When I tie flies at shows or speak at clubs or fish with friends or fish at a comp the two top questions I get asked are “What flies are those?” and “Where did you find that material?” So for those that don‘t get to see me in person at a show or on the water let me answer those questions and help you discover unique materials and patterns on your own and hopefully help you design your own pattern or variation that catches you more fish
This article will not be a list of fly shops, distributors, or websites you can go to and find all these “treasures”. I would hate to rob you of the joys of discovery. It is also the same reason I try not to name too many spots I fish. Sometimes, here and there, I will, but finding water, materials, and flies on your own is part of the entire process. This also means you are either going to have to bother your local fly shop a lot to bring in a new material or you’ll have to seek it out elsewhere. This isn’t because fly shops don’t want to carry some of these materials but because the demand for them is very low generally. A fly shop like any business is there to make money and if one or two customers buy one or two packs of a material that is not enough to keep the lights on. Most of my unique materials come straight from the manufacturer or from fly shops located outside the United States.

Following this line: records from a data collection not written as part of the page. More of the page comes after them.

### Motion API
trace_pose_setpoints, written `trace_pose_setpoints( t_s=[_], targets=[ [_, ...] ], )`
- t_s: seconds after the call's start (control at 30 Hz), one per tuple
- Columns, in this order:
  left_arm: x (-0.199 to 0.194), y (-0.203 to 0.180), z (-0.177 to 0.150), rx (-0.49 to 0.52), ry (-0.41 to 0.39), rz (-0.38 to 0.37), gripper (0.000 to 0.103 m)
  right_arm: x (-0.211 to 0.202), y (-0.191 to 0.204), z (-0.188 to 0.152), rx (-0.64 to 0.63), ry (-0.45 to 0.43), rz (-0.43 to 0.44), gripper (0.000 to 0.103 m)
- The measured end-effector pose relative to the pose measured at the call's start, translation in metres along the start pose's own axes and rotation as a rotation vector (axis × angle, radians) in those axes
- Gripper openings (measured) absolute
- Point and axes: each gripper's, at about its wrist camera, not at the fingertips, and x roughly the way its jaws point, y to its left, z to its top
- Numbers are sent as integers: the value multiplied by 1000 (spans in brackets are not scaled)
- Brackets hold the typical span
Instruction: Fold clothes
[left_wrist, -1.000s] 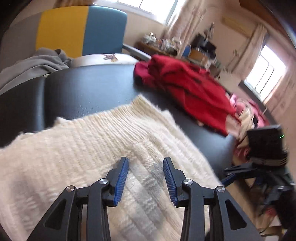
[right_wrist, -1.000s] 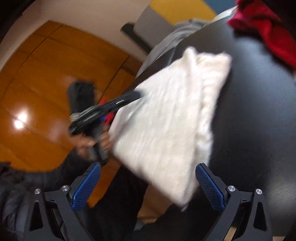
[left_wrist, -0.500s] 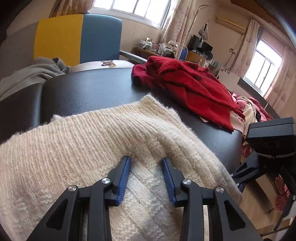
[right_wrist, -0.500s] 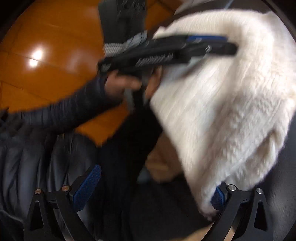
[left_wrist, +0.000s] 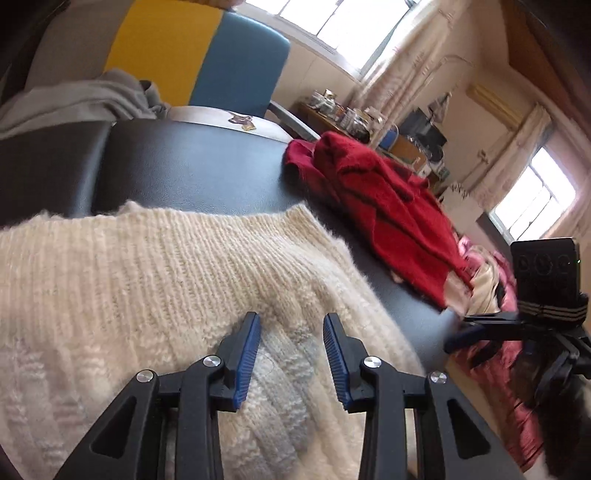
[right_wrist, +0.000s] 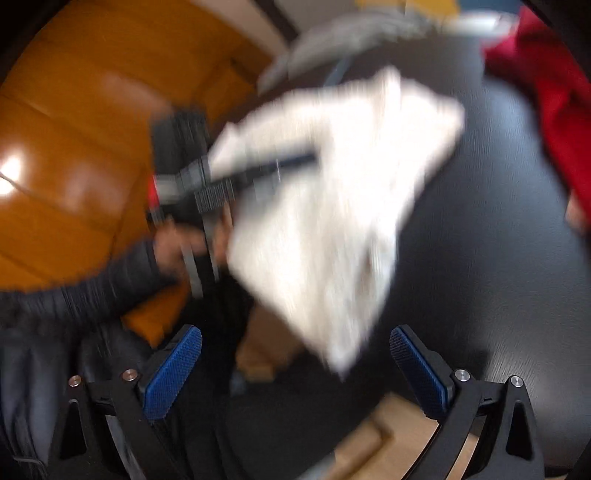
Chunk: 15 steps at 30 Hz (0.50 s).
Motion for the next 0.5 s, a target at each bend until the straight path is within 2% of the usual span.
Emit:
trace_pose_setpoints(
  t_s=[0.07, 0.13, 0.23, 0.27, 0.3, 0.37, 0.43, 0.5],
  targets=[
    [-19, 7, 2, -35, -43, 26, 36, 0, 7, 20, -7, -149, 45, 103],
    [-42, 22, 1, -40, -91, 100, 36, 14, 14, 38, -14, -233, 38, 103],
    [-68, 57, -6, -66, -118, 247, 37, 59, 18, 63, 28, -275, 8, 103],
    [-71, 70, -11, -64, -102, 306, 36, 71, 14, 70, 48, -276, -35, 103],
    [-69, 85, -17, -77, -73, 306, 31, 82, 10, 77, 68, -276, -83, 103],
    [-77, 97, -26, -110, -97, 239, 29, 86, -12, 87, 141, -254, -189, 103],
    [-76, 93, -28, -114, -94, 252, 28, 85, -18, 85, 112, -314, -238, 103],
    [-73, 86, -26, -100, -85, 261, 29, 86, -16, 83, 65, -304, -340, 103]
  ],
)
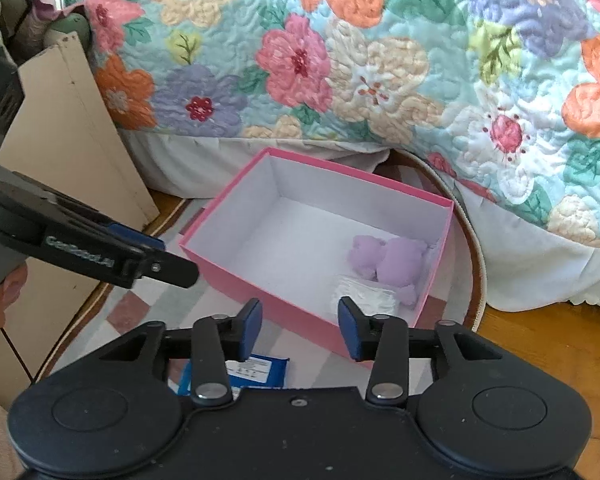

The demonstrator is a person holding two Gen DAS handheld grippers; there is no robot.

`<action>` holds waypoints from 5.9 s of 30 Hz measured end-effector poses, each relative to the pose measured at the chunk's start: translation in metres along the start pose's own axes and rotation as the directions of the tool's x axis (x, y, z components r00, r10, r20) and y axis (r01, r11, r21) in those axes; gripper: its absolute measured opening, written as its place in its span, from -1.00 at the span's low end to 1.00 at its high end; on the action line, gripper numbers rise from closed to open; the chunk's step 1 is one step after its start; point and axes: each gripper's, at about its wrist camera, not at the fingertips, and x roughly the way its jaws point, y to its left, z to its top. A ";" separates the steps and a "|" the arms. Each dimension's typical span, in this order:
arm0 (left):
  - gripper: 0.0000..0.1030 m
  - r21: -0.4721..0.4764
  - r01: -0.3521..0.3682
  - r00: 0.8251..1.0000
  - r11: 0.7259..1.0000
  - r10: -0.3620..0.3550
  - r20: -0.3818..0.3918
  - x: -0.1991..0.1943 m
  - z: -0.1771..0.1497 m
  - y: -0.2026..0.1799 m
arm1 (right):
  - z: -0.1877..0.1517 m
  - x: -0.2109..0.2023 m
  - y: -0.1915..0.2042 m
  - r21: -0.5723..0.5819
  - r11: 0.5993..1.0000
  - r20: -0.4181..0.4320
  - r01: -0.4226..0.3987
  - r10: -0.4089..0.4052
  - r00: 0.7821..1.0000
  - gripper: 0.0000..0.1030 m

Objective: Organize objects
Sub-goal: 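Open the left tool and withdraw it from the pink box, then move the left tool toward the green yarn ball on the rug, then close the left tool on the green yarn ball, then lift the yarn ball with the left tool and carry it over the pink box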

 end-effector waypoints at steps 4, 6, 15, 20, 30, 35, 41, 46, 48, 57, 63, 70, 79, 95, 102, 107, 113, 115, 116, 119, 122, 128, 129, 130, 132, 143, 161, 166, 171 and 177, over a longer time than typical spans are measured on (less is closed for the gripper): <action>0.06 0.013 -0.020 0.999 1.000 0.019 0.026 -0.023 -0.014 0.004 | -0.005 -0.012 0.009 0.007 1.000 0.004 -0.004 0.004 1.000 0.16; 0.17 0.029 -0.029 0.999 0.999 0.028 0.038 -0.034 -0.022 0.003 | -0.008 -0.017 0.014 -0.001 1.000 0.003 0.006 -0.006 1.000 0.26; 0.44 0.060 -0.013 0.998 0.998 0.009 0.069 -0.069 -0.044 -0.001 | -0.014 -0.042 0.028 -0.021 1.000 -0.003 0.008 -0.008 1.000 0.52; 0.44 0.130 -0.026 0.996 0.991 0.015 0.083 -0.082 -0.053 -0.012 | -0.018 -0.055 0.035 -0.030 1.000 0.008 0.006 -0.006 1.000 0.70; 0.44 0.131 -0.006 0.999 0.991 0.001 0.038 -0.085 -0.076 -0.022 | -0.041 -0.070 0.051 -0.065 0.997 -0.051 -0.050 0.047 0.998 0.83; 0.53 0.139 0.012 1.000 0.990 -0.016 0.024 -0.082 -0.089 -0.026 | -0.054 -0.072 0.057 -0.080 0.995 -0.058 -0.065 0.061 0.996 0.83; 0.53 0.163 0.068 0.998 0.984 -0.069 0.006 -0.073 -0.107 -0.031 | -0.075 -0.074 0.065 -0.133 0.985 -0.035 -0.113 0.110 0.993 0.83; 0.53 0.176 0.068 0.998 0.982 -0.067 -0.012 -0.058 -0.120 -0.037 | -0.092 -0.065 0.072 -0.211 0.969 -0.043 -0.131 0.125 0.991 0.83; 0.53 0.172 0.070 0.997 0.983 -0.066 -0.025 -0.052 -0.125 -0.038 | -0.098 -0.064 0.073 -0.226 0.963 -0.042 -0.145 0.139 0.989 0.83; 0.56 0.193 0.079 0.995 0.978 -0.066 -0.075 -0.008 -0.143 -0.049 | -0.122 -0.056 0.078 -0.286 0.951 0.005 -0.119 0.126 0.992 0.83; 0.56 0.152 0.101 0.993 0.983 -0.089 -0.082 0.018 -0.152 -0.049 | -0.137 -0.040 0.080 -0.326 0.944 0.032 -0.044 0.057 0.998 0.83; 0.56 0.130 0.103 0.994 0.986 -0.097 -0.047 0.042 -0.158 -0.049 | -0.151 -0.015 0.071 -0.312 0.949 0.002 -0.036 0.039 0.999 0.83; 0.56 0.046 0.158 0.987 0.986 -0.156 -0.046 0.074 -0.162 -0.041 | -0.162 0.014 0.055 -0.202 0.978 -0.079 -0.053 0.037 0.996 0.83; 0.53 -0.024 0.251 0.968 0.968 -0.251 0.003 0.113 -0.166 -0.033 | -0.182 0.048 0.041 -0.119 0.991 -0.068 0.061 -0.070 0.995 0.83; 0.51 -0.070 0.290 0.957 0.954 -0.291 0.001 0.128 -0.165 -0.027 | -0.180 0.059 0.027 -0.035 0.998 -0.072 0.055 -0.057 0.996 0.83; 0.47 -0.075 0.329 0.944 0.941 -0.330 0.007 0.134 -0.164 -0.029 | -0.181 0.062 0.019 0.025 0.999 -0.066 0.023 -0.022 0.998 0.83; 0.29 -0.117 0.374 0.926 0.920 -0.377 0.003 0.146 -0.166 -0.029 | -0.183 0.068 0.010 0.087 0.996 -0.085 0.012 -0.004 0.996 0.82; 0.19 -0.143 0.394 0.917 0.908 -0.398 -0.002 0.150 -0.167 -0.027 | -0.185 0.068 0.008 0.103 0.995 -0.089 0.004 0.005 0.996 0.81; 0.15 -0.154 0.402 0.913 0.903 -0.407 -0.004 0.151 -0.167 -0.026 | -0.185 0.069 0.007 0.107 0.994 -0.089 0.002 0.008 0.996 0.80; 0.08 -0.172 0.412 0.908 0.895 -0.419 -0.004 0.155 -0.168 -0.024 | -0.187 0.070 0.003 0.126 0.992 -0.095 -0.004 0.016 0.995 0.71; 0.00 -0.192 0.422 0.901 0.886 -0.433 -0.014 0.155 -0.169 -0.024 | -0.189 0.071 0.000 0.140 0.990 -0.103 0.004 0.010 0.995 0.51; -0.03 -0.204 0.420 0.901 0.884 -0.432 -0.020 0.156 -0.170 -0.023 | -0.190 0.068 0.001 0.106 0.994 -0.095 0.019 -0.009 0.995 0.28; -0.03 -0.203 0.415 0.903 0.887 -0.428 -0.025 0.156 -0.170 -0.023 | -0.190 0.069 0.002 0.101 0.995 -0.095 0.022 -0.012 0.995 0.26; -0.02 -0.201 0.413 0.904 0.888 -0.426 -0.028 0.156 -0.170 -0.023 | -0.190 0.070 0.003 0.093 0.995 -0.096 0.025 -0.016 0.995 0.25; -0.01 -0.198 0.410 0.906 0.891 -0.423 -0.029 0.157 -0.170 -0.023 | -0.189 0.070 0.006 0.079 0.996 -0.093 0.033 -0.025 0.995 0.23; -0.24 -0.159 0.390 0.914 0.907 -0.403 -0.058 0.145 -0.174 -0.028 | -0.187 0.062 0.020 0.018 0.998 -0.059 0.068 -0.067 0.996 0.06; -0.26 0.004 0.332 0.943 0.943 -0.332 0.007 0.101 -0.175 -0.041 | -0.181 0.040 0.045 -0.124 0.989 0.048 0.085 -0.080 0.996 -0.04; -0.27 0.119 0.273 0.960 0.955 -0.278 0.026 0.075 -0.176 -0.050 | -0.177 0.029 0.058 -0.172 0.982 0.084 0.077 -0.064 0.994 -0.06; -0.30 0.168 0.247 0.964 0.954 -0.259 0.055 0.053 -0.172 -0.055 | -0.170 0.017 0.068 -0.202 0.976 0.121 0.083 -0.060 0.991 -0.09; -0.29 0.150 0.255 0.964 0.955 -0.263 0.035 0.050 -0.169 -0.054 | -0.167 0.012 0.071 -0.219 0.973 0.119 0.076 -0.051 0.992 -0.10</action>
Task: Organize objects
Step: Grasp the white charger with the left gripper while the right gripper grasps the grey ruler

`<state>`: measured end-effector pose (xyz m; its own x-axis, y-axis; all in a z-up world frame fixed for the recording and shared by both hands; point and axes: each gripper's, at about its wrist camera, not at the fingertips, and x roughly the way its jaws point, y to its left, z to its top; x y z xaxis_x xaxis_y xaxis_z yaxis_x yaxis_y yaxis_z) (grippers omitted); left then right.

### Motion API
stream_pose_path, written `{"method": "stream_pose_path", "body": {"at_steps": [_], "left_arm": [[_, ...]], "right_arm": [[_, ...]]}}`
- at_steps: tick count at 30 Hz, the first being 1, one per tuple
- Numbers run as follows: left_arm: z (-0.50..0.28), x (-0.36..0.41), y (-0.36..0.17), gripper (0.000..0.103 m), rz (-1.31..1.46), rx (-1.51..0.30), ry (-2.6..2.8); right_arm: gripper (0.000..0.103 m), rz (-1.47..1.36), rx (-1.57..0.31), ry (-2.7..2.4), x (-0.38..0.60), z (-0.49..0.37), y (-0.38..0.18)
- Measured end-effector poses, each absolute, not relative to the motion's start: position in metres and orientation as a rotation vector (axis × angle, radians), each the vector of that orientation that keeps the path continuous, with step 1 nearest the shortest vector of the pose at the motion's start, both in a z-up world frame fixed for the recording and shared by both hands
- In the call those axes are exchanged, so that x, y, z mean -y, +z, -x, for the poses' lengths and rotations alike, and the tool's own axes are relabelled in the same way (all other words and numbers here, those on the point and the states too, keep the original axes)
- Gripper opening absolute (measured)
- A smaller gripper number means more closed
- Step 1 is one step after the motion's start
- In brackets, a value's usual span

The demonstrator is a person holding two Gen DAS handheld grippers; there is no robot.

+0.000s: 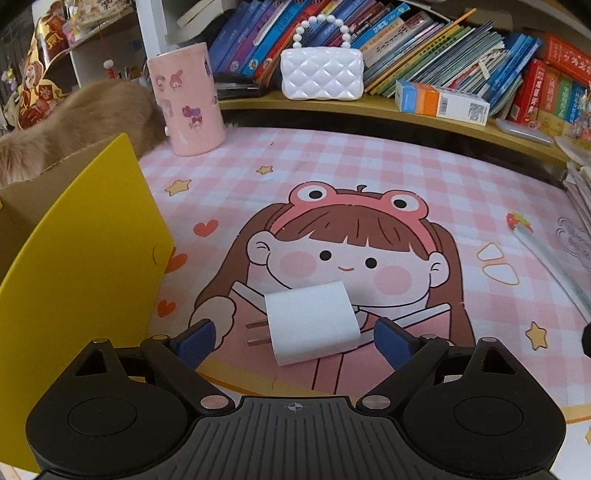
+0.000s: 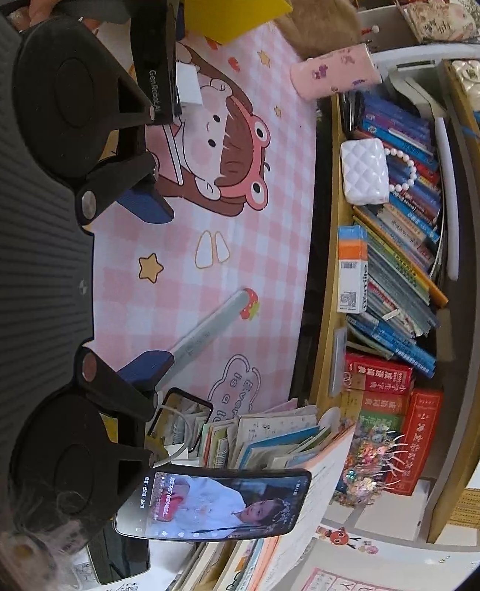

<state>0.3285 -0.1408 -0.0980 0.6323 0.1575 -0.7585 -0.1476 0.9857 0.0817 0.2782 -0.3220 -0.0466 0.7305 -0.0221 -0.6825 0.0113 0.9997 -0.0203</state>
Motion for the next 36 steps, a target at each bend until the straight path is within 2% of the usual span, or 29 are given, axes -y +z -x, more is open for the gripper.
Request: {"method": "stream_pose_path", "body": {"at_steps": [6,9,10,12,20,36], "left_arm": [[-0.336,0.139,-0.104,0.091,0.001,-0.880,0.192],[-0.337,0.136,-0.107,0.079,0.010,-0.894,0.185],[-0.337,0.135,-0.108,0.071,0.023,-0.896,0.171],[-0.335,0.134,-0.108,0.066,0.040,-0.892,0.158],[-0.319,0.132,-0.090,0.066,0.097,-0.881,0.097],[-0.233,0.114,-0.035,0.066,0.181,-0.809,-0.004]], "right_arm": [[0.074,0.013,-0.768,-0.010,0.322,-0.280,-0.054],[0.074,0.012,-0.777,-0.007,0.322,-0.280,-0.057],[0.074,0.013,-0.779,-0.006,0.322,-0.280,-0.057],[0.074,0.018,-0.780,-0.006,0.322,-0.281,-0.059],[0.074,0.008,-0.787,-0.027,0.329,-0.285,-0.065],[0.074,0.024,-0.820,-0.042,0.330,-0.286,-0.081]]}}
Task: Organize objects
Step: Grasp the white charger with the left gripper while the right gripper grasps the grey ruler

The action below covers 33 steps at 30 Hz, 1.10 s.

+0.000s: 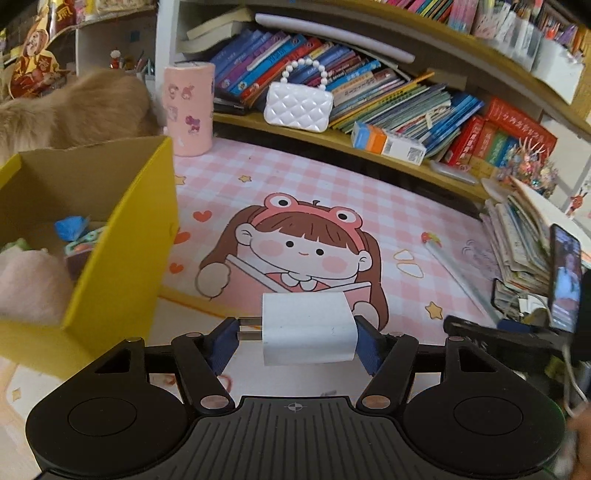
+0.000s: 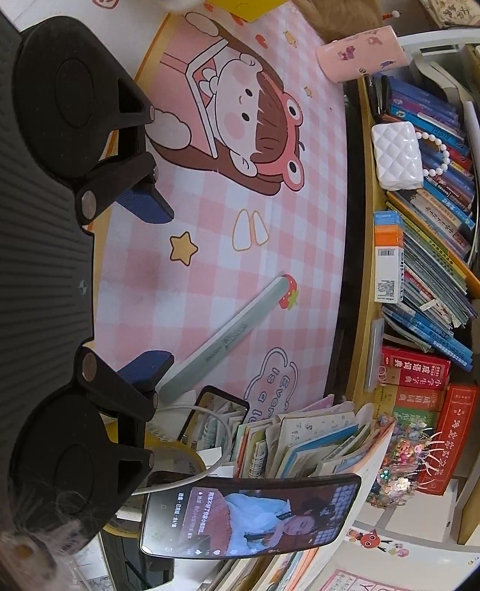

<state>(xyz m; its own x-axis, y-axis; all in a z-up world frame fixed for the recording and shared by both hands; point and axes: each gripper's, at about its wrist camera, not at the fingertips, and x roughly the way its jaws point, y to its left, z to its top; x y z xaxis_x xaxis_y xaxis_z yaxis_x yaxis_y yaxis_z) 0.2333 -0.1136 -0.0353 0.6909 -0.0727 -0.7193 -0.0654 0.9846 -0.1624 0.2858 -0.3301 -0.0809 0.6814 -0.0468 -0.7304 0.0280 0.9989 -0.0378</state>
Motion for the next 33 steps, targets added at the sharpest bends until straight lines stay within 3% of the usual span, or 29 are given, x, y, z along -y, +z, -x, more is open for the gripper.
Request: {"method": "stream_pose_path", "body": {"at_steps": [28,33], "left_arm": [[-0.142,0.059,-0.015,0.066,0.220,-0.769,0.078],[-0.140,0.058,-0.013,0.066,0.203,-0.772,0.073]], "right_arm": [[0.071,0.106,-0.788,-0.079,0.314,-0.258,-0.080],[0.055,0.138,-0.740,-0.112,0.340,-0.290,-0.086]]}}
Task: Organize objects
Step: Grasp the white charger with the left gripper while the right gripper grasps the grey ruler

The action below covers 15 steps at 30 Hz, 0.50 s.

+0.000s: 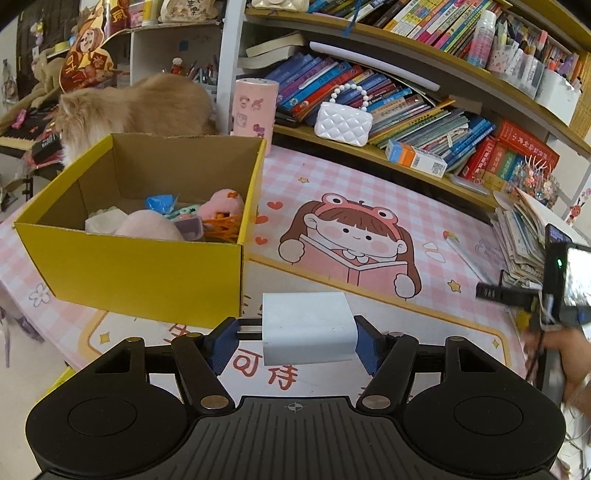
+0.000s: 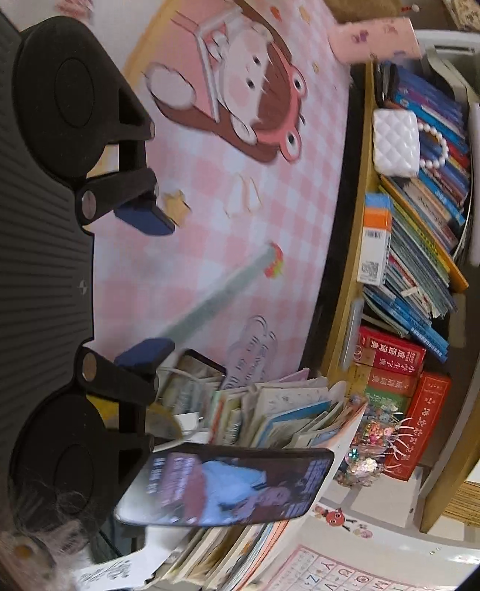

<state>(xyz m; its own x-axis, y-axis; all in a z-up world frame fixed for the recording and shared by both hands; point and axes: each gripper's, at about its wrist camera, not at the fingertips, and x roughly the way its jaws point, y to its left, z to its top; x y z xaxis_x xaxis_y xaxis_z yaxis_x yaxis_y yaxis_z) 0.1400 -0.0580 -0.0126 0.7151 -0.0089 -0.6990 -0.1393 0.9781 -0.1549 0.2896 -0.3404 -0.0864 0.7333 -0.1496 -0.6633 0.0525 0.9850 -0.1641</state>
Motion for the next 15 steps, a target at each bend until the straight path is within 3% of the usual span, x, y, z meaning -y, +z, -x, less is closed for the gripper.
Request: {"method": "stream_pose_path", "body": {"at_steps": [7,15], "left_arm": [[-0.144,0.060,-0.008,0.066,0.202,-0.769,0.078],[-0.142,0.058,0.004,0.066,0.197,-0.721,0.089]], "right_arm": [[0.047,0.074,-0.755,-0.069,0.369,-0.346,-0.092],[0.020,-0.022,-0.834,0.010,0.381,-0.354,-0.099]]}}
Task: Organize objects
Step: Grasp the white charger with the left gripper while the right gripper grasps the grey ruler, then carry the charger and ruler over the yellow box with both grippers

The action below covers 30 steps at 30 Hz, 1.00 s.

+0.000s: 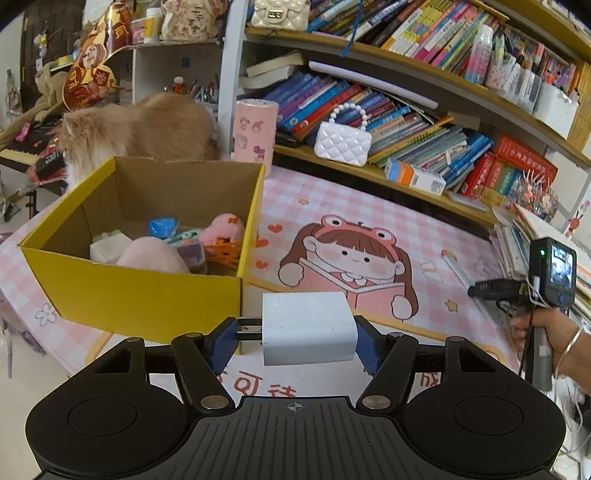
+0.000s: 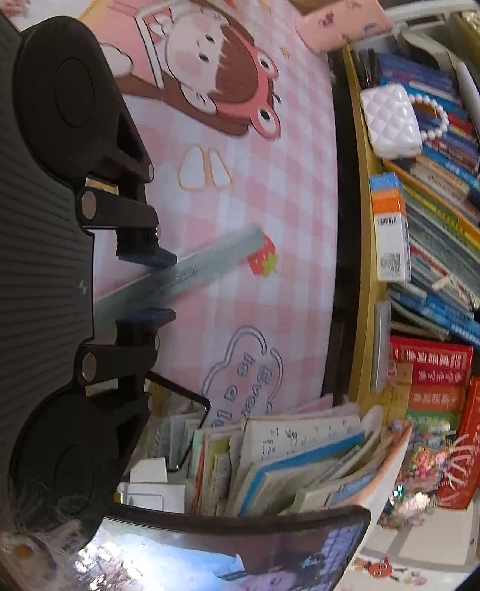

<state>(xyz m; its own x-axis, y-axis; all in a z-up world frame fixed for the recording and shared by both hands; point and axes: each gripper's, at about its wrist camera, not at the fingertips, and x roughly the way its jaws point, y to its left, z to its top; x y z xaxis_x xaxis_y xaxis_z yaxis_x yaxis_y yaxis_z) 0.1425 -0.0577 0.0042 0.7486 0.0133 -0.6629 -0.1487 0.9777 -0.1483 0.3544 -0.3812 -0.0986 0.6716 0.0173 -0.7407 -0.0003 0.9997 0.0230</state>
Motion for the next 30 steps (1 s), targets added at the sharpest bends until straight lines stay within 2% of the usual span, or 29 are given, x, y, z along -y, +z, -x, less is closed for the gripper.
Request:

That all being said, the first place I find new materials is Instagram. Instagram has changed a lot over the years and the newest version of the app makes it very video focused thanks to the meteoric rise of TikTok. But you can still have the same experience I had in 2013-2020 on Instagram today if you make a few small deliberate changes. First, you have to have more fly fishing and fly tying accounts you follow versus anything else. That means less sports, political, fashion, art, etc. accounts and more guides, tyers, shops, anglers, competitors on your follow list. Next, you should see who those people follow and follow them as well. Next, this is the active part, you have to go to your explore page and curate it. This means doing a long press on content that is not fly tying and fly fishing related and saying “you’re not interested” and blocking repeat offenders. This means thirst traps, tattoo pages, conventional fishing, sport highlights, etc. It also means interacting with the fly tying content with likes, comments, follows, and saves. This is hard because it’s not passive but you are training the algorithm so it only gives you or mostly gives you fly tying and fishing content that is new and different. My saves on instagram are curated so I can go to the deer hair tab and see all the deer hair flies I have saved over the last 10 years or all the stillwater attractor flies I’ve saved. It’s really helpful. The last thing is to just comment on a post and ask what material you see on the fly. Anytime someone asks me I’m happy to reply with the answer because that is probably how I found out about it before them.
The next place is Youtube. I spend a lot of time on Youtube just typing in “fly tying” in the search and filtering the videos to show me the most recent first. I also change my location on Youtube and that can sometimes help me find hidden gems. With how prolific 4k quality is now I have screen shotted videos when they pull their fly boxes out and reverse image searched flies or just tied them based on all the material I could figure out and then reverse engineered the pattern from there. This is just a peek into my insanity with how obsessed I am with this hobby and sport. One of my best Deschutes river flies was my take of a pattern from a screen shot from a video of a couple of New Zealand angler’s fly box while fishing a New Zealand river. I know, it’s a bit much.
So besides Youtube and Instagram as places to look, the next piece of advice I would give would be to pull on the strings you find out there. Just because you found one post of a pattern that you liked with the recipe in the caption doesn’t mean you should stop there. Go deeper. I’ve saved a post, went to the creator’s page, found in their highlighted stories that they tagged a mutual they went on a trip with, and then found another page of an under the radar tyer that was never fed to me and probably wouldn’t have been fed to me for another year or two. This also helps you find materials that were intended to be used for one style of fly pattern that you could repurpose for a different style altogether. The jetty worm is a great example of that. The mop chenille used in the tail is supposed to be for mops for trout and carp and the like but Spawn used it for a longer tail on a streamer and it works great and honestly has led to multiple fly innovations because of that. You can even find new uses for non-fly tying materials like Chicone’s Contraband Crab. I tied them for a friend that was permit fishing in Belize and I never thought to use natural scotch brite as a material.

The last bit of advice I would give is tie something that is out of your wheelhouse. My dear friend Jay Nicholas was the king of that. I remember going over to his house and seeing his fly box he did full of tarpon flies. Has Jay gone tarpon fishing? No. Is he planning on going? Also no. But he did learn a ton about hooks and fly design and what makes those flies tick. I went on a tube fly kick for a minute and that was loads of fun. I got multiple different tube fly chassis and systems and learned how to do it. It was extremely educational. Now I’m working on a pattern with an extended body from a popper head and a tube inset will work perfectly there and I didn’t need to go on the hunt for a solution to a problem.
I’m not the end all be all fly expert. I have never invented a pattern, material, system, or technique but I have done a lot of work cultivating and storing a lot of other incredible fly tyer’s knowledge and I try my best to distil it down into a palatable tidbit that people who have me speak or watch me tie. I hope those who read this post and follow me get that especially as we work our way into tying season. I will be a wealth of knowledge as long as you’ll have me.